Baber sourit d'un air superbe, et, saisissant un couteau que le nègre portait à la ceinture, il l'enfonça froidement dans sa propre cuisse. Le sang jaillit à flots.

«Malheureux! s'écria Corcoran en lui arrachant le couteau.

—Seigneur maharajah, dit Baber, ceci n'est rien. Vingt fois, à la foire de Bénarès, pour acquérir une réputation de piété et gagner une douzaine de roupies, je me suis fait enfoncer un crochet de fer dans le flanc. Voyez mon corps couvert de plus de cinquante cicatrices. Il n'y a peut-être pas six de ces blessures qui n'aient été volontaires[5]

Note 5: [(retour) ]

Tout le monde sait que ces exemples de courage et de patience sont assez communs parmi les fakirs de l'Inde.

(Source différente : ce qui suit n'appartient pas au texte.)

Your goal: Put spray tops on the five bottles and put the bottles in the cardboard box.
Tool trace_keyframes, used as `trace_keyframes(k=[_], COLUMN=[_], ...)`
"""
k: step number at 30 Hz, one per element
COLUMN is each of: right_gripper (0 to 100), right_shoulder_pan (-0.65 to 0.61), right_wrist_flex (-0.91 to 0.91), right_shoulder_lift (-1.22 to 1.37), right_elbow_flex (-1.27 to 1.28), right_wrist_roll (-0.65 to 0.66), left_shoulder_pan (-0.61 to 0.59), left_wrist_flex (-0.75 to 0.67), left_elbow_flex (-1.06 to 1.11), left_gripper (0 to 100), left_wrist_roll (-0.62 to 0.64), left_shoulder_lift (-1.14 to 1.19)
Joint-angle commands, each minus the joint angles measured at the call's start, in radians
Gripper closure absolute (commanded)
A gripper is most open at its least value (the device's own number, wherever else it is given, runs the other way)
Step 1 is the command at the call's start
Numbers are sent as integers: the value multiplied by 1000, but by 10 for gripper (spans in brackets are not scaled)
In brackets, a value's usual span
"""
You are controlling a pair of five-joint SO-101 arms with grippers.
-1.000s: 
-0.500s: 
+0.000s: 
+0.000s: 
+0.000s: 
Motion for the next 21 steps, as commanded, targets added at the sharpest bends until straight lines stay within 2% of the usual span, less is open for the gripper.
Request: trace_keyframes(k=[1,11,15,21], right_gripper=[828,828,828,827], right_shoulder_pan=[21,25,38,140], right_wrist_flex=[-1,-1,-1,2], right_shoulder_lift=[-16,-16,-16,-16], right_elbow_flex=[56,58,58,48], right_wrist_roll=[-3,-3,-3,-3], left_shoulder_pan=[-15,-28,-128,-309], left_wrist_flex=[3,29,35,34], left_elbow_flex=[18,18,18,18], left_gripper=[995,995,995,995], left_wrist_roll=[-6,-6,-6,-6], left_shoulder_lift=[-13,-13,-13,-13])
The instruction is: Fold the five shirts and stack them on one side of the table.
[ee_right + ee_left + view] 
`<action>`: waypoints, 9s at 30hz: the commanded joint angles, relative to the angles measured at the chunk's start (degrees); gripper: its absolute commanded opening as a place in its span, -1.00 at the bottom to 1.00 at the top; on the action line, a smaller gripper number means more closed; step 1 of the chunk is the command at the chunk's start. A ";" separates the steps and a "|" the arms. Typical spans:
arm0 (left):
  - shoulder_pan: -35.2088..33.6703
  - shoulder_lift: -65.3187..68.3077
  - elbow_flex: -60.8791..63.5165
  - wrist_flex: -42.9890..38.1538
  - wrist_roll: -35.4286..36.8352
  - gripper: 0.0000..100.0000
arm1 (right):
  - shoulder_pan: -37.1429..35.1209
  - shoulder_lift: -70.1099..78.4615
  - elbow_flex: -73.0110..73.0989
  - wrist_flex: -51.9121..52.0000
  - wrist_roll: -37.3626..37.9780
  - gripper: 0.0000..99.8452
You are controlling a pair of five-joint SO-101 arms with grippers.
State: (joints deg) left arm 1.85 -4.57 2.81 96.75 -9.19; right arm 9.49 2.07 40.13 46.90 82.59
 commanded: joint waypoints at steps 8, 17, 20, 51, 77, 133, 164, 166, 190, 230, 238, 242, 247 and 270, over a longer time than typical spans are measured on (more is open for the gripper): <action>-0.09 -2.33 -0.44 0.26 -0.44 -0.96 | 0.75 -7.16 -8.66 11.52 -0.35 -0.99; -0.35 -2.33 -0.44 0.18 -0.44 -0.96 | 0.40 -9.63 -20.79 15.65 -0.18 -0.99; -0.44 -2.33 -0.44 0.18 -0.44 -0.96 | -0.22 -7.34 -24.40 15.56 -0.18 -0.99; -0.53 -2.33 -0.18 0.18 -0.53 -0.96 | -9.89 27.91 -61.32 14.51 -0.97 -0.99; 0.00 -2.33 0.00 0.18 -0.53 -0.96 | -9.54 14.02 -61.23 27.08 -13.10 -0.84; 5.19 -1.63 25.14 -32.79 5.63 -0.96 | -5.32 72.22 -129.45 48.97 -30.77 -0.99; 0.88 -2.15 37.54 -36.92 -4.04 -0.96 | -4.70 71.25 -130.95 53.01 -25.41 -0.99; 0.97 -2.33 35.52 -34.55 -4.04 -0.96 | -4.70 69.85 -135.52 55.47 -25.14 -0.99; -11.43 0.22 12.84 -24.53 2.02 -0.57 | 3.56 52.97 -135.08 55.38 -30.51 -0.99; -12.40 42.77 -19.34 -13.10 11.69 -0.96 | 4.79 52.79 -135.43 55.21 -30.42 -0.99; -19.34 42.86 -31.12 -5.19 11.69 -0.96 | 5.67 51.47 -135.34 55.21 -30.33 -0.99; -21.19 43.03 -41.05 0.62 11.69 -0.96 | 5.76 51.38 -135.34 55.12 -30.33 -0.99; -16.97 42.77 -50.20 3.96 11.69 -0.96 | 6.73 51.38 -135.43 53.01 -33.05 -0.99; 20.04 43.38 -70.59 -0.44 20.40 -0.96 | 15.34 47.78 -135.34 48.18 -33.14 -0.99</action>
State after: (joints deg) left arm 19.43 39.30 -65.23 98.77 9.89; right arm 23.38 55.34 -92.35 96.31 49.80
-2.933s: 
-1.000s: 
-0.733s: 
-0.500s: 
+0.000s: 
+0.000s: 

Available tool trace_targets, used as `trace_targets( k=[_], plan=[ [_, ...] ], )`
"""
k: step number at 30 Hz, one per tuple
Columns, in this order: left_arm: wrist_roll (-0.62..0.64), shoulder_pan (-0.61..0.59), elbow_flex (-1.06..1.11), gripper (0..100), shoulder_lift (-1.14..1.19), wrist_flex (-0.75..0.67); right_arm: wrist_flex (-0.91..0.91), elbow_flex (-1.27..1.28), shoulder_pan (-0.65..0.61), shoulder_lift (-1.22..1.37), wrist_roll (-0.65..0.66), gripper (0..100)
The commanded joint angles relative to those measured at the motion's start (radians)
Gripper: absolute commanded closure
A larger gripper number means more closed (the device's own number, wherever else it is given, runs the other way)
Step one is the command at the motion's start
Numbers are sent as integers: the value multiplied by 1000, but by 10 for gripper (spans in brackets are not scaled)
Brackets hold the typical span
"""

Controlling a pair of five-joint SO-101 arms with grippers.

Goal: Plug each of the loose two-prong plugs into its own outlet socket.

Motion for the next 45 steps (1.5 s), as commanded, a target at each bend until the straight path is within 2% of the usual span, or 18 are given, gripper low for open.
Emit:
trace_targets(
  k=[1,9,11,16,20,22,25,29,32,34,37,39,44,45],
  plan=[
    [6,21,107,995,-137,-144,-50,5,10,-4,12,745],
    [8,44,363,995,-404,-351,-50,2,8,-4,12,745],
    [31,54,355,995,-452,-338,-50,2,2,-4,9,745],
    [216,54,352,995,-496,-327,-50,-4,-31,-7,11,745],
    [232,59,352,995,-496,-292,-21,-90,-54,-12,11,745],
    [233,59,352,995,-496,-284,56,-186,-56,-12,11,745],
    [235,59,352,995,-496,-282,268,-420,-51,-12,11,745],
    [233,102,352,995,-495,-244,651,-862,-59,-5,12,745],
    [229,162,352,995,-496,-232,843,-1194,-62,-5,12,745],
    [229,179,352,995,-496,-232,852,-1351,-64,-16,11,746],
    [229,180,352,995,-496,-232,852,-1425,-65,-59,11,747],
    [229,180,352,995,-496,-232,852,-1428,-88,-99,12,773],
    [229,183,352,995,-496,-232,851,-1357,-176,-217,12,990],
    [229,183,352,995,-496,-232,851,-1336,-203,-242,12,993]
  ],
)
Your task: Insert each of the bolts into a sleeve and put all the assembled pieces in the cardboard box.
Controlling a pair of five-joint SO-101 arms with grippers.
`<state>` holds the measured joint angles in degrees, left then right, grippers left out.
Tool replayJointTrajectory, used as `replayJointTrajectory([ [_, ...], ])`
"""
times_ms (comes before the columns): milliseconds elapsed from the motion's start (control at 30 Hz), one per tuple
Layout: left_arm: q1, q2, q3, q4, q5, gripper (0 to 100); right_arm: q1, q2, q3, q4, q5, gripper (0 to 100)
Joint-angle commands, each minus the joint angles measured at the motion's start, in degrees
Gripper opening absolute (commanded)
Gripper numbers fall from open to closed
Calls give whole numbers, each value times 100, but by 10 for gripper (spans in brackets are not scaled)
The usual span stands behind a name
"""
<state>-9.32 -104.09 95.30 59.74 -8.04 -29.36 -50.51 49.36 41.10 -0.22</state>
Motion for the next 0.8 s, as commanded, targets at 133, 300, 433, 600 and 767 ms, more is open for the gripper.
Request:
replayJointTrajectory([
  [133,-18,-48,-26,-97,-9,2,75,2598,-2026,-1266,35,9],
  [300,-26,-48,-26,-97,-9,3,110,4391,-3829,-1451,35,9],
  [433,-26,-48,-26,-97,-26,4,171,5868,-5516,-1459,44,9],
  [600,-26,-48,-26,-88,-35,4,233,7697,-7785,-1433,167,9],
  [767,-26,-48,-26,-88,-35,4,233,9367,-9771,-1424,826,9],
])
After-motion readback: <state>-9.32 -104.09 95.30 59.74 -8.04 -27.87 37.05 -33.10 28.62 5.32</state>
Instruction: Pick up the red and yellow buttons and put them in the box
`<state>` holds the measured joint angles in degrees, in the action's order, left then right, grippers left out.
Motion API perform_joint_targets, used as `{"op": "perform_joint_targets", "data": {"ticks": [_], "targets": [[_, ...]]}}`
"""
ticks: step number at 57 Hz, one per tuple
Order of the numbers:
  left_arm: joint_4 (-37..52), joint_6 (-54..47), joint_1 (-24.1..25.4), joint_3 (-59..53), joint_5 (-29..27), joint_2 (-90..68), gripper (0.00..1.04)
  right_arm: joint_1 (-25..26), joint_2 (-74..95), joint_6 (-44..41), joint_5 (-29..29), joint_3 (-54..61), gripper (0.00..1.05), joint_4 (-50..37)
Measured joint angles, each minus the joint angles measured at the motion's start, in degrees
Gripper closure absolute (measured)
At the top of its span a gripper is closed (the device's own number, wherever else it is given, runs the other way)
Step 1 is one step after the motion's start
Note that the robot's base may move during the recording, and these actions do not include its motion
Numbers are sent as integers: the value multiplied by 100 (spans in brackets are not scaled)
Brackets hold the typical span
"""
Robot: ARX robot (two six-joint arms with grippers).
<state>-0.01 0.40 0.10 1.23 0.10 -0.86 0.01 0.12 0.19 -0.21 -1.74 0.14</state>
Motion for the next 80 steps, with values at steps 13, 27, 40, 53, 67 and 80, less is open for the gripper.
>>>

Tout en parlant, il étanchait le sang et bandait sa blessure avec une serviette que le nègre épouvanté lui donna.

«Massa, dit Acajou, mettre à terre ce scélérat. Moi pas vouloir l'emmener dans notre île. Baber manger Nini et Zozo!

—Voyons, interrompit Corcoran, Baber, veux-tu gagner cent mille roupies et te venger des Anglais?»

A cette question, l'Indou sourit à la façon des tigres.